Those lines of the following listing which contain the string "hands" should be returned.
-- Opening Marker --
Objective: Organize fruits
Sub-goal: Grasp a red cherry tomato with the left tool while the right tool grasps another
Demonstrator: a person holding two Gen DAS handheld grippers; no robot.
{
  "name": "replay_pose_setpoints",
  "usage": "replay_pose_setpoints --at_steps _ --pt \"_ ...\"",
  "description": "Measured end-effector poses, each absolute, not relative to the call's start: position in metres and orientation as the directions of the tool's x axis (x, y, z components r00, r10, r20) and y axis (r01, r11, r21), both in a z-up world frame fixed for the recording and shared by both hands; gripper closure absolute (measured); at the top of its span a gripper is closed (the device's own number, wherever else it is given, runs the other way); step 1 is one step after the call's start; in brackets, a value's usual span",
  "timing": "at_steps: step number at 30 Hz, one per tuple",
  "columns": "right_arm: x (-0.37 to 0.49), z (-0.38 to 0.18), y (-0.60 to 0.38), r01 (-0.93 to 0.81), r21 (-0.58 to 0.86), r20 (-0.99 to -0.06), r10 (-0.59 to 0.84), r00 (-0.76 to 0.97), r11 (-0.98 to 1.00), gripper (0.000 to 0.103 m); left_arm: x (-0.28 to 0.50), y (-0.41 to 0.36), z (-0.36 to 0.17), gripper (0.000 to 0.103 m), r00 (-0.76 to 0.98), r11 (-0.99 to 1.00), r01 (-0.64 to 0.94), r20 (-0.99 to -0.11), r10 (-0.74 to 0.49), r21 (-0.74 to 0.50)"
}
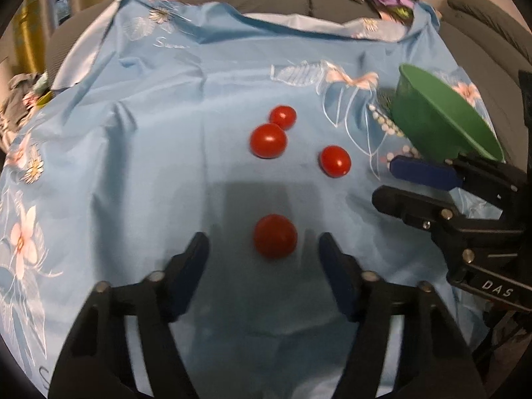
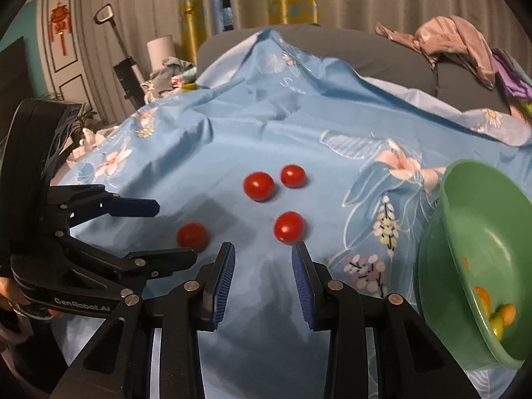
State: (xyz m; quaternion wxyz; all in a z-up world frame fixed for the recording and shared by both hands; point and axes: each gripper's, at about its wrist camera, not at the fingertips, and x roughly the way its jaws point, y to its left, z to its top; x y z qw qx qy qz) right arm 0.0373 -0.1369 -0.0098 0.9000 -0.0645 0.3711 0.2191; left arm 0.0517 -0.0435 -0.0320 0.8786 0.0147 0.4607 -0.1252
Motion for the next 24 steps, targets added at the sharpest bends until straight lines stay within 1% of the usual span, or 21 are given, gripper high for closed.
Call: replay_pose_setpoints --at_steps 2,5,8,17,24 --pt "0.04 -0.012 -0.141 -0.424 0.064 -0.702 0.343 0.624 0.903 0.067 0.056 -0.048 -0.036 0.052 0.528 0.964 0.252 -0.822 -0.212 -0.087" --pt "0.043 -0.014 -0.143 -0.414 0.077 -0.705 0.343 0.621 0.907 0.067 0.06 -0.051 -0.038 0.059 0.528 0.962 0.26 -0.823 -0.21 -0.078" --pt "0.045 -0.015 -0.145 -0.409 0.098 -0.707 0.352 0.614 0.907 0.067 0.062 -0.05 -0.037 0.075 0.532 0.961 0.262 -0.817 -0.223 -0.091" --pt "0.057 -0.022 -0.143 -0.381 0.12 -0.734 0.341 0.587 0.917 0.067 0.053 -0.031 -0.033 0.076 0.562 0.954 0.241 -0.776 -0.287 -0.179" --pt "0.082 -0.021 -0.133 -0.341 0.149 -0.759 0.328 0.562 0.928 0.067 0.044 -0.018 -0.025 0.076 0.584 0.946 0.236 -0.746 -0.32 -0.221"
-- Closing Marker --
SOLUTION TO THE EXERCISE
  "description": "Measured end-effector poses, each absolute, not relative to the call's start: position in metres and orientation as the directions of the tool's x axis (x, y, z components r00, r10, r20) and y axis (r01, r11, r21), both in a z-up world frame fixed for the recording and shared by both hands; gripper closure absolute (measured); at the top of its span a gripper is closed (the device's own number, wherever else it is given, runs the other way); step 1 is one step after the call's start; in brackets, a value's usual span",
State: (xyz m; quaternion wxyz; all in a z-up world frame fixed for the recording and shared by both hands; point and axes: each gripper's, at about its wrist camera, not at the fingertips, and x roughly the way its jaws point, y to its left, z to its top; x y z qw qx qy qz) right arm 0.0373 -0.1369 -0.0098 0.9000 -0.0645 0.3711 0.2191; left arm 0.0517 -0.0435 -0.0320 0.8786 0.0147 0.4607 -0.1252

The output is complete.